Politiquement, c’est aussi une stratégie pragmatique de nature à mettre le régime en difficulté, mais avec cet inconvénient de rechercher le pouvoir sans se préparer véritablement à l’exercer. Car la plupart du temps, en général, ce que l’on appelle programme politique, c’est souvent beaucoup de promesses et de vœux, mais qui ne sont pas testés et éprouvés par des critiques pertinentes. Quand un candidat promet par exemple de régler le problème du chômage des jeunes, il devrait être en mesure de décliner avec des données chiffrées, quels leviers il actionnerait pour y arriver. S’il promet des baisses d’impôt, autre exemple, il devrait expliquer comment procéder pour compenser les pertes de recettes, et plus généralement comment financer son projet. Mais, ce travail n’est pas fait. En plus de cela, la nature présidentialiste du système politique sénégalais qui fait que le chef de l’État concentre par devers lui l’essentiel des pouvoirs, favorise les pratiques autoritaires et clientélistes pour entretenir le fonctionnement du système, ce qui fragilise naturellement les régimes en place.

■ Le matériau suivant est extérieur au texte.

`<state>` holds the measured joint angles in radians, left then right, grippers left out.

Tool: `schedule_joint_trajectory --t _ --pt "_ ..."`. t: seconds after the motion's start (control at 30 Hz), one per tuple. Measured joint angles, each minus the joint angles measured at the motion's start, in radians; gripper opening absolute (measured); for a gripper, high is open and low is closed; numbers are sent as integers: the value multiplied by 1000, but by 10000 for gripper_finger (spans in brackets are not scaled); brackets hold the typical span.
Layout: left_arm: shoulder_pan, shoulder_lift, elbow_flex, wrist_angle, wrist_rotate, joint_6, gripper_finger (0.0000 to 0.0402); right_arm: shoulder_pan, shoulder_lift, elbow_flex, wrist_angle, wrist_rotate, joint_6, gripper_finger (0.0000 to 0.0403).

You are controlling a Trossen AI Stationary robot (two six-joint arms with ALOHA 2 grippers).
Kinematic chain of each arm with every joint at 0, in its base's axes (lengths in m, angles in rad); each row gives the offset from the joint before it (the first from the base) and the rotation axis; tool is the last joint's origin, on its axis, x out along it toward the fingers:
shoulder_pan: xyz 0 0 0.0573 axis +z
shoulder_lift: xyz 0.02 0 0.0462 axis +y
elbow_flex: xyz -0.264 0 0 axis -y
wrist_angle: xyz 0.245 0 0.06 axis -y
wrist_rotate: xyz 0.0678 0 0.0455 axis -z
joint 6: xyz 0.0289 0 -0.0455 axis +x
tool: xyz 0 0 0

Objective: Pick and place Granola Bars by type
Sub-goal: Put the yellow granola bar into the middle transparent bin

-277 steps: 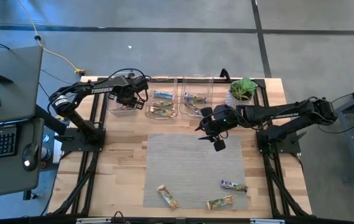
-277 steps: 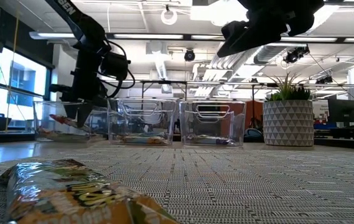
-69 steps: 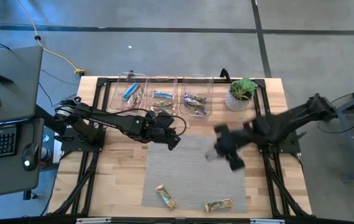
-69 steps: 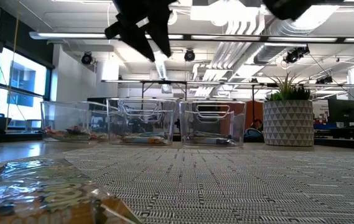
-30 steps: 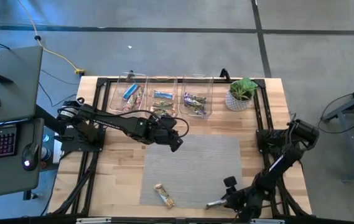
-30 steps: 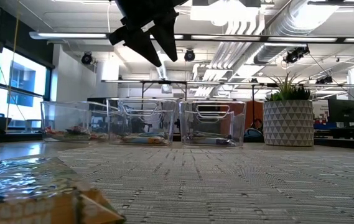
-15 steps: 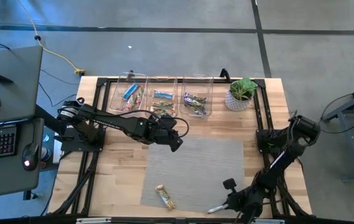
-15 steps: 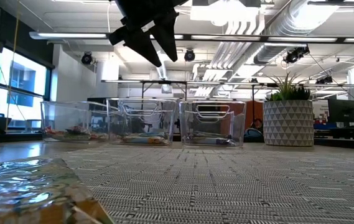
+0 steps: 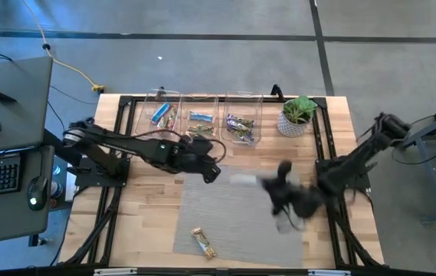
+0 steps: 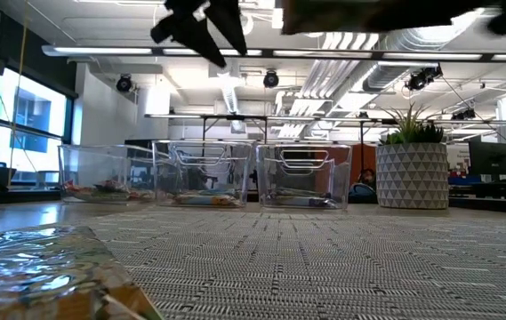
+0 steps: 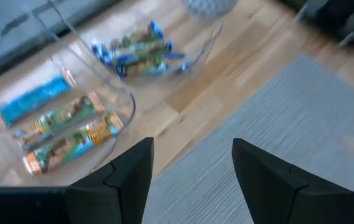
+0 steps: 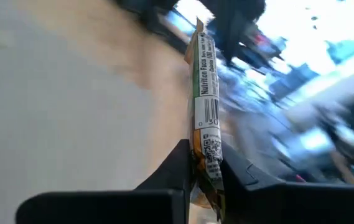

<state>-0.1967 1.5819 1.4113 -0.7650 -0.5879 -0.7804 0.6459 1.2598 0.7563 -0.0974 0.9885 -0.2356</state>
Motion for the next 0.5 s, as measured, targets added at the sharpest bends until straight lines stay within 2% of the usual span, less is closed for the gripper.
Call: schedule_joint_trajectory --t 0.03,0.1,0.23,0.3,0.4,0.5 --pt "0 -22 0 3 -4 12 209 -71 -20 0 28 -12 -55 32" --pt "0 -70 0 7 -26 46 209 -218 -42 0 103 -126 -149 38" --pt "0 -163 1 11 -91 128 209 -527 -17 1 288 -502 -215 40" --pt "0 -199 2 7 -111 146 209 -661 26 2 368 -647 -231 37" --pt "0 -229 2 11 -130 156 209 -828 127 9 485 -768 -262 37" --pt "0 -232 2 10 -152 177 209 -930 252 78 483 -854 -237 40"
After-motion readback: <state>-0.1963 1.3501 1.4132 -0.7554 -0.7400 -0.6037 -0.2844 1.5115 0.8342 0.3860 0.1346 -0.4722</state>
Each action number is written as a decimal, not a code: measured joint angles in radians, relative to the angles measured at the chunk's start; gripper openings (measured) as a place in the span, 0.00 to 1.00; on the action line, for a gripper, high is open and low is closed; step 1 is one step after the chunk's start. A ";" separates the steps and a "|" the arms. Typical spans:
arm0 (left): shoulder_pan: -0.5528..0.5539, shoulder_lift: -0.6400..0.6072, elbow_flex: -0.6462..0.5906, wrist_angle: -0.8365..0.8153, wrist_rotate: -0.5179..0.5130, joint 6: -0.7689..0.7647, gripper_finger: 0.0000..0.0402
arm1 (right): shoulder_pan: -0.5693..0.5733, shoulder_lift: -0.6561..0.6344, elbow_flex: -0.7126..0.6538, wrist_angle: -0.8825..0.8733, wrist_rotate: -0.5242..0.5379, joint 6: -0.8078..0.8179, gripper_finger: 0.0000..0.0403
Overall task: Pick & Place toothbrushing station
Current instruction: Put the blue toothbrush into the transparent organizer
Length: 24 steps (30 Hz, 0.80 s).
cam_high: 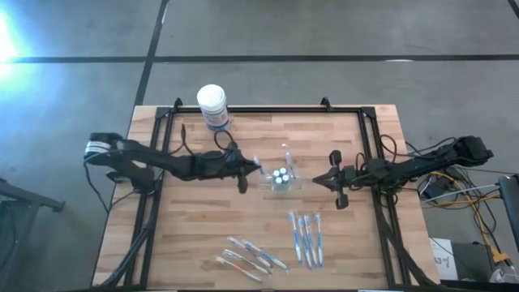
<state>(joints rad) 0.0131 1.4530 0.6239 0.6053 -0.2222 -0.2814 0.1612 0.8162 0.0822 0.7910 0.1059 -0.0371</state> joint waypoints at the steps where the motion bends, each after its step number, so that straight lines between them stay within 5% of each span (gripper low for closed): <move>1: 0.000 0.019 0.000 0.023 0.000 0.000 0.03 | 0.000 0.001 0.000 0.000 0.000 0.000 0.02; 15: 0.033 0.132 0.008 0.087 0.012 -0.113 0.03 | 0.000 0.003 0.007 0.001 0.000 0.004 0.02; 24: 0.053 0.132 0.005 0.060 0.012 -0.140 0.16 | 0.000 0.003 0.006 -0.001 0.000 0.004 0.02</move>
<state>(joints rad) 0.0660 1.5852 0.6292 0.6654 -0.2100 -0.4218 0.1612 0.8192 0.0887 0.7898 0.1055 -0.0334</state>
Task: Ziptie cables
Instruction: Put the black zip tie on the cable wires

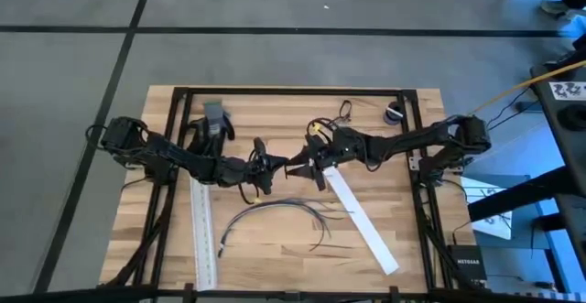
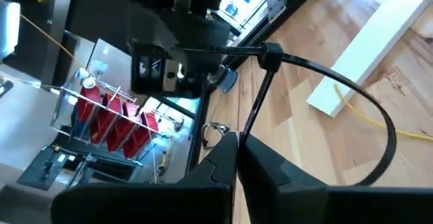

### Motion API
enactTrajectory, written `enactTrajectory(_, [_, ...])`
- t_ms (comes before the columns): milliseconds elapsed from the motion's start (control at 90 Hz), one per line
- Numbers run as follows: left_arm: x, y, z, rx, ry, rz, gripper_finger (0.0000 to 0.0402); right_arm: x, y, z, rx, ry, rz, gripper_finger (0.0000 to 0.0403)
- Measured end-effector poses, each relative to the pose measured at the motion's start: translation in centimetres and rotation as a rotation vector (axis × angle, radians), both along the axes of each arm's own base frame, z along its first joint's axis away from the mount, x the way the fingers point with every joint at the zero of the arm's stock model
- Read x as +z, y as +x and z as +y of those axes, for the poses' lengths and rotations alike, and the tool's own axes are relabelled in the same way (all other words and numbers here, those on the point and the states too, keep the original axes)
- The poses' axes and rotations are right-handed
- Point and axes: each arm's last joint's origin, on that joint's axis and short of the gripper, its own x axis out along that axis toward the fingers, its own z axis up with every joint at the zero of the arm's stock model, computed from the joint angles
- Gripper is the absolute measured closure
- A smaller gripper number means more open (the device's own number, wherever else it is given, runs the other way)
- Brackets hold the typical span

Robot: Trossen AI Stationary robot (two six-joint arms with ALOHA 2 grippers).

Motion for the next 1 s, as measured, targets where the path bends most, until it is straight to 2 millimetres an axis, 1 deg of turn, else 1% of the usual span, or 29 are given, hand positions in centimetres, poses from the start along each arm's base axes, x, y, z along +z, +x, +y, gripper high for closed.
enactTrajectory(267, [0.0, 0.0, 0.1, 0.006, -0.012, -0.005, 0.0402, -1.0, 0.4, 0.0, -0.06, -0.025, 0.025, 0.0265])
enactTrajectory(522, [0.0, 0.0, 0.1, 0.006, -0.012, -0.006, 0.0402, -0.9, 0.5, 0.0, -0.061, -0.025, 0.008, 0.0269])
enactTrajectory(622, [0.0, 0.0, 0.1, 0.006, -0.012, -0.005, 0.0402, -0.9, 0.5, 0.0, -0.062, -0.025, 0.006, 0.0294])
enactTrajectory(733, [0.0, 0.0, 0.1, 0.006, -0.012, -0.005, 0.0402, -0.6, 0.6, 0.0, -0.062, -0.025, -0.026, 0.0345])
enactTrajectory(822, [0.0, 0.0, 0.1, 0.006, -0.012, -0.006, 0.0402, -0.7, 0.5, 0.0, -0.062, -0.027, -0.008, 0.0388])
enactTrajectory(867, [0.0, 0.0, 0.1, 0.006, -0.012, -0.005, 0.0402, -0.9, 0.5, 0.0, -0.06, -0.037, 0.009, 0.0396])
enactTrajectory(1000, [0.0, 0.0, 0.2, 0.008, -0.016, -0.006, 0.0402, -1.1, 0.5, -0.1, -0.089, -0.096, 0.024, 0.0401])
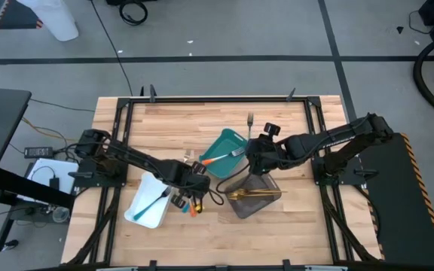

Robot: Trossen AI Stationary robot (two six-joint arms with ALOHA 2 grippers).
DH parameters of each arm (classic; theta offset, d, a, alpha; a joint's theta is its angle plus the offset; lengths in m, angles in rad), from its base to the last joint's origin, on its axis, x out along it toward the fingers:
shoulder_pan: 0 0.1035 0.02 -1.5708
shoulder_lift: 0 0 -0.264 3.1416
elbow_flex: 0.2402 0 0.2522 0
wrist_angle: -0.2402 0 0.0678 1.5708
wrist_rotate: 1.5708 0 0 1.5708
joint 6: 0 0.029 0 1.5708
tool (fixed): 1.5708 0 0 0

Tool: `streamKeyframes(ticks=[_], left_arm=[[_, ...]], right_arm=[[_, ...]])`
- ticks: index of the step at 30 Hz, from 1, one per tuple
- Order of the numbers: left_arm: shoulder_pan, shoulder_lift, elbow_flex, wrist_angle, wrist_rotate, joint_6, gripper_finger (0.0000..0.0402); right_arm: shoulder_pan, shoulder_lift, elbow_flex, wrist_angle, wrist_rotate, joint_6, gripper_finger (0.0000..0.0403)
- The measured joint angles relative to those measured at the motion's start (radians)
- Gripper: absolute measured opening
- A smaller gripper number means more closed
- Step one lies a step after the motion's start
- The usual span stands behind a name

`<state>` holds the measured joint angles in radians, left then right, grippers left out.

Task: Sort silverware by color (type)
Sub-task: Put the blue silver fork into the white bin

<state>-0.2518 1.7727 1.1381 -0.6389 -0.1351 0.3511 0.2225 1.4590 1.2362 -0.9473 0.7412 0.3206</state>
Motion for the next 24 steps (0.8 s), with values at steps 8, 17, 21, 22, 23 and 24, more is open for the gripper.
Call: streamKeyframes(ticks=[8,17,21,22,23,24], left_arm=[[0.028,0.038,-0.001,-0.007,0.033,0.008,0.0103],[0.04,0.086,0.0,-0.033,0.04,0.088,0.0103],[0.043,0.086,0.0,-0.032,-0.013,0.089,0.0103],[0.043,0.086,0.0,-0.037,-0.03,0.089,0.0103],[0.043,0.086,0.0,-0.042,-0.044,0.084,0.0103],[0.043,0.086,0.0,-0.043,-0.048,0.073,0.0103]], right_arm=[[0.027,-0.027,0.0,0.004,0.022,0.006,0.0138],[0.068,-0.088,0.0,0.008,0.025,0.063,0.0138],[0.086,-0.1,0.0,0.01,0.043,0.075,0.0138],[0.09,-0.1,0.0,0.01,0.053,0.077,0.0138],[0.093,-0.1,0.0,0.01,0.06,0.077,0.0138],[0.096,-0.1,0.0,0.01,0.065,0.077,0.0138]])
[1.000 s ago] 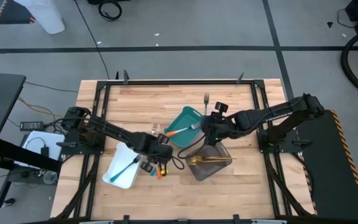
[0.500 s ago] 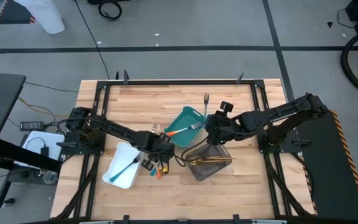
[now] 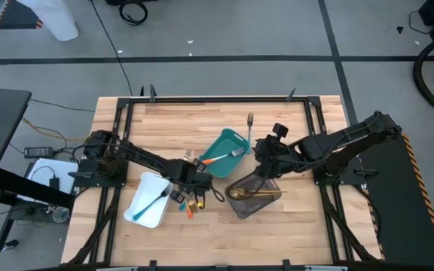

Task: Sort silverware by color (type)
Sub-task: Put the blue silver fork into the white bin

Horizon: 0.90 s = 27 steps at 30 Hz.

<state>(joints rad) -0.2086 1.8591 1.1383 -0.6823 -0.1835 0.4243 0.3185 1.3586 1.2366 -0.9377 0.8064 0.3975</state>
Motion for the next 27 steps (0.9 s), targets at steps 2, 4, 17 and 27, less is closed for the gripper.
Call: streamKeyframes(ticks=[2,4,17,27], left_arm=[[0.005,0.0,0.001,0.001,0.01,-0.038,0.0103],[0.012,0.0,0.001,-0.001,0.052,-0.093,0.0103],[0.044,0.0,0.083,-0.058,0.228,-0.552,0.0102],[-0.012,0.006,0.067,-0.027,0.181,-0.928,0.0102]], right_arm=[[0.003,0.0,0.0,0.0,0.003,0.0,0.0138],[0.003,0.0,0.0,0.0,0.003,0.003,0.0138],[0.002,0.001,0.0,0.005,0.004,0.004,0.0138],[0.002,0.001,0.0,0.02,0.004,0.0,0.0138]])
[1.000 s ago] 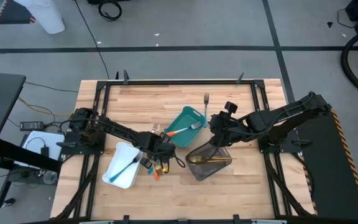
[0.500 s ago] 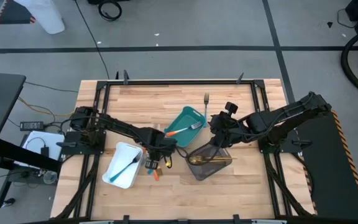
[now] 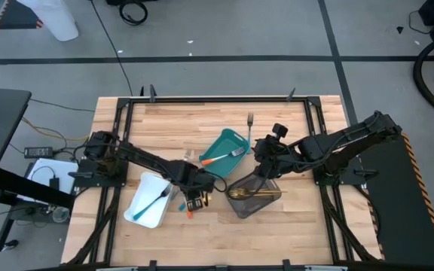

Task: Sort silverware by color (type)
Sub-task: Put the blue silver fork into the white bin

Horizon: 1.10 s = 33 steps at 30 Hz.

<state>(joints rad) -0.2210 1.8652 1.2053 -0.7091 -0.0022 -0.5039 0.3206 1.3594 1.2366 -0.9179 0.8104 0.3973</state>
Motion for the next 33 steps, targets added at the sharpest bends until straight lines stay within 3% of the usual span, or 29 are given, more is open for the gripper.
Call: streamKeyframes(ticks=[18,26,33], left_arm=[[-0.037,0.082,0.002,0.072,-0.073,0.019,0.0095],[-0.042,0.065,0.083,-0.038,-0.11,0.052,0.0064],[-0.047,0.061,0.114,-0.082,-0.135,0.031,0.0066]], right_arm=[[0.0,0.001,0.0,0.019,-0.002,-0.013,0.0138],[0.0,0.001,0.0,0.019,-0.002,-0.014,0.0138],[0.0,0.001,0.0,0.018,-0.002,-0.014,0.0138]])
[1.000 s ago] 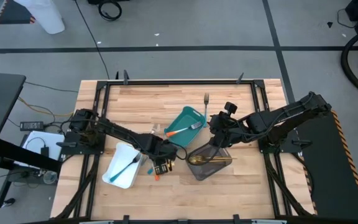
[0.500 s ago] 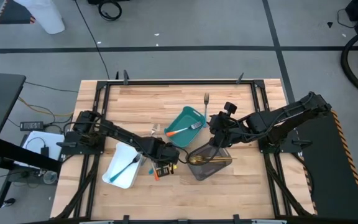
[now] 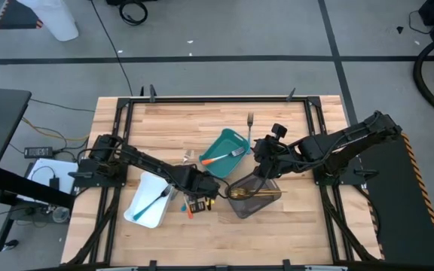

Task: Sort silverware by color (type)
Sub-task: Put the blue silver fork into the white bin

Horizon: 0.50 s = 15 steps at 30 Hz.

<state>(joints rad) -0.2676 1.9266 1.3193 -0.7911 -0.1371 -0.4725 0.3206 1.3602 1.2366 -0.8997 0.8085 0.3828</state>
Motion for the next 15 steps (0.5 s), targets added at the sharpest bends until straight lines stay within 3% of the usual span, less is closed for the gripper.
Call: streamKeyframes(ticks=[9,15], left_arm=[[0.015,0.0,-0.074,-0.013,0.002,-0.049,0.0076],[0.035,-0.005,-0.119,0.065,0.075,-0.058,0.0084]], right_arm=[[0.0,0.0,0.0,0.001,0.0,0.004,0.0138],[0.0,0.0,0.0,0.001,0.0,0.006,0.0138]])
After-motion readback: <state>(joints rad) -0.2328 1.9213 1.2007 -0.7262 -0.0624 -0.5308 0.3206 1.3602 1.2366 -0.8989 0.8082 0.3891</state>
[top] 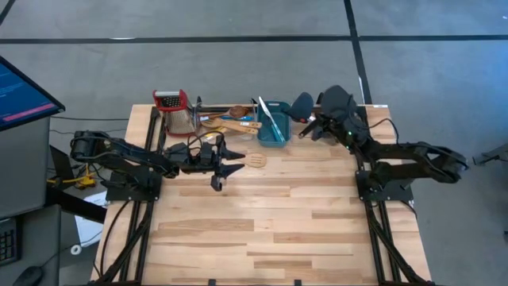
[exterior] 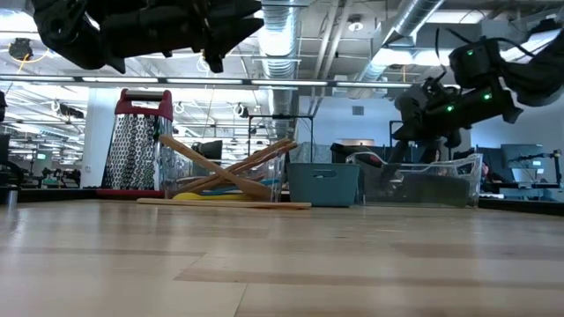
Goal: Pick & Place Kitchen Items
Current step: Put the black spatula into the right transparent bin
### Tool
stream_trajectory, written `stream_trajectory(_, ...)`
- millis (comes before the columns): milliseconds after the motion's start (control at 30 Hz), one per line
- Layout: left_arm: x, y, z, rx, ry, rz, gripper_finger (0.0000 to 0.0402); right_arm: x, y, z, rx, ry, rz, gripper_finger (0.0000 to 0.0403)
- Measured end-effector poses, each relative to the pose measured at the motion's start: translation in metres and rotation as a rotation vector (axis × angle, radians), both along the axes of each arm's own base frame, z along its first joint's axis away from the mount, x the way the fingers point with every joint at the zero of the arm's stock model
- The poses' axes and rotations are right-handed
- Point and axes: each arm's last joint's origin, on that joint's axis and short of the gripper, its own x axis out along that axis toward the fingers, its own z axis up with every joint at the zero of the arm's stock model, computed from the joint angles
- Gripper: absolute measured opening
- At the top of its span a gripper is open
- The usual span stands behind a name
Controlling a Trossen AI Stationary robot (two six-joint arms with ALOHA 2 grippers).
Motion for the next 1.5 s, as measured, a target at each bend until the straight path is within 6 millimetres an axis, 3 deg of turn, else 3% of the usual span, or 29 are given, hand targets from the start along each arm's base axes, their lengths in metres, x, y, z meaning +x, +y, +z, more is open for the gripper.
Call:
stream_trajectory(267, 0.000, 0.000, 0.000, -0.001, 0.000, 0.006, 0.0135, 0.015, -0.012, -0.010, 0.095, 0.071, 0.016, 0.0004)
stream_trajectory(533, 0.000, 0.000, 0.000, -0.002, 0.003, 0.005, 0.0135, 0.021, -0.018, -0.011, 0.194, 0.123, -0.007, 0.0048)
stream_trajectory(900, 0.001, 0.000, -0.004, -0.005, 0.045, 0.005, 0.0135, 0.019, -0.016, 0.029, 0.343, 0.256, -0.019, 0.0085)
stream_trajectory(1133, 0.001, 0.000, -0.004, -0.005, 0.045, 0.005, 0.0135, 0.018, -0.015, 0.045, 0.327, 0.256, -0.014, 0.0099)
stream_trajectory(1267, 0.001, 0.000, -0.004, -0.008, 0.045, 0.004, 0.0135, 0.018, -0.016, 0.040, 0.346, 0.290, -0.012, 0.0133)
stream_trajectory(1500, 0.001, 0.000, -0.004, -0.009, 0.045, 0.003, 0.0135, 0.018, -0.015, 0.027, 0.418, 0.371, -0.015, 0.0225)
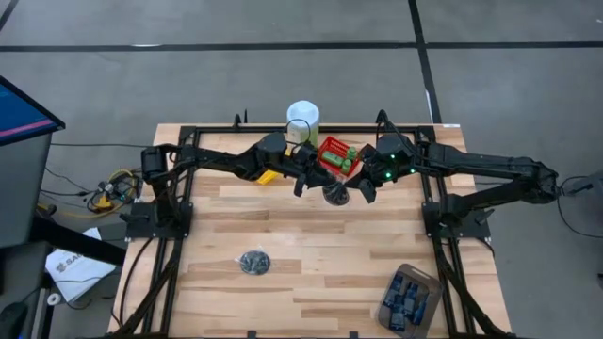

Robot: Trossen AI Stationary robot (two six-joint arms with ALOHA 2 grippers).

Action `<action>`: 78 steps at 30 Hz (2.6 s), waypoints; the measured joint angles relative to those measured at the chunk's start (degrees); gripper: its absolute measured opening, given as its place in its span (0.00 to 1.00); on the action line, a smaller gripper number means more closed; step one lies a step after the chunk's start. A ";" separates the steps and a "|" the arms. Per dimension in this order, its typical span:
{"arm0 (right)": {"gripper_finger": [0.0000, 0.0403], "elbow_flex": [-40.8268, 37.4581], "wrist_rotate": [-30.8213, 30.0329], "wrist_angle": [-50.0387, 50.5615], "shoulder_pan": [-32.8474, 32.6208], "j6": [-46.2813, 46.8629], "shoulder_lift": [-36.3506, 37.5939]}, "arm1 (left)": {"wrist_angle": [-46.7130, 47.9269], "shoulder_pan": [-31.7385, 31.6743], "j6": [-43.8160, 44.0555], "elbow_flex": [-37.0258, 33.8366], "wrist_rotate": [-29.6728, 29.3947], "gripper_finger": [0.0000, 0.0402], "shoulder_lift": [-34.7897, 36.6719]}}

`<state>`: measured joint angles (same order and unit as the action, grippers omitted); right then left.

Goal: Pick & Place Travel size toiletries
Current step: Put the black hairbrush in the yellow bin

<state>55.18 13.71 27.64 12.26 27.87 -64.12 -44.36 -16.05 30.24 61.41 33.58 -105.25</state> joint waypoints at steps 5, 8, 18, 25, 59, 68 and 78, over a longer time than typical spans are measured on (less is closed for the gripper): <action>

Car le bilan porte aussi sur la préservation et la consolidation des acquis démocratiques, en termes de respect des droits et libertés des citoyens et particulièrement de l’opposition, et de préservation des garanties juridiques et institutionnelles d’une compétition électorale loyale. Dès lors, quand un pouvoir quel qu’il soit s’écarte de ces impératifs, il tend à créer les conditions de sa propre précarité, tout comme l’opposition tend également à verser essentiellement dans la critique, en omettant le fait qu’elle doit s’investir à produire une alternative programmatique se voulant crédible et efficace. Ce qui fait qu’en définitive, les Sénégalais ont plus tendance à sanctionner les régimes en place, lorsqu’ils estiment qu’ils n’ont pas suffisamment répondu à leurs attentes, plutôt qu’à adhérer à un vrai projet politique qui, de toute manière, fait souvent défaut dans la plupart des cas. Donc, ces deux stratégies présentent des insuffisances.

Car, il est fondamental d’avoir un projet politique. Mais, on se rend compte que ce n’est pas cette logique qui prime. Elle est foncièrement remise en cause d’une part par les pratiques clientélistes auxquelles les acteurs politiques restent encore attachés, même si ces dernières présentent des limites quant à prospérer dans le temps, en raison d’une certaine maturation citoyenne, et d’autre part du fait de la tension persistante entretenue autour des règles du jeu politique qui constituent un enjeu de conquête et de conservation du pouvoir. Précisément, la cristallisation sur la problématique relative à la transparence et à la fiabilité de la compétition au pouvoir semble reléguer au second plan le plus important, c’est-à-dire les projets politiques…Pour que l’on puisse véritablement mettre en avant la concurrence des projets et programmes politiques, il faut donc régler définitivement les querelles relatives à la transparence des élections et à l’exercice des libertés démocratiques. Mais également réformer les partis politiques en les connectant davantage aux problèmes réels du pays, pris en charge par une réflexion sérieuse et profonde adossée à une connaissance claire et nette du pays. Pour cela, il faut aussi d’autres préalables : une certaine prospérité économique dont les fruits sont partagés pour faire reculer le clientélisme et les liens politiques de dépendance interpersonnelle».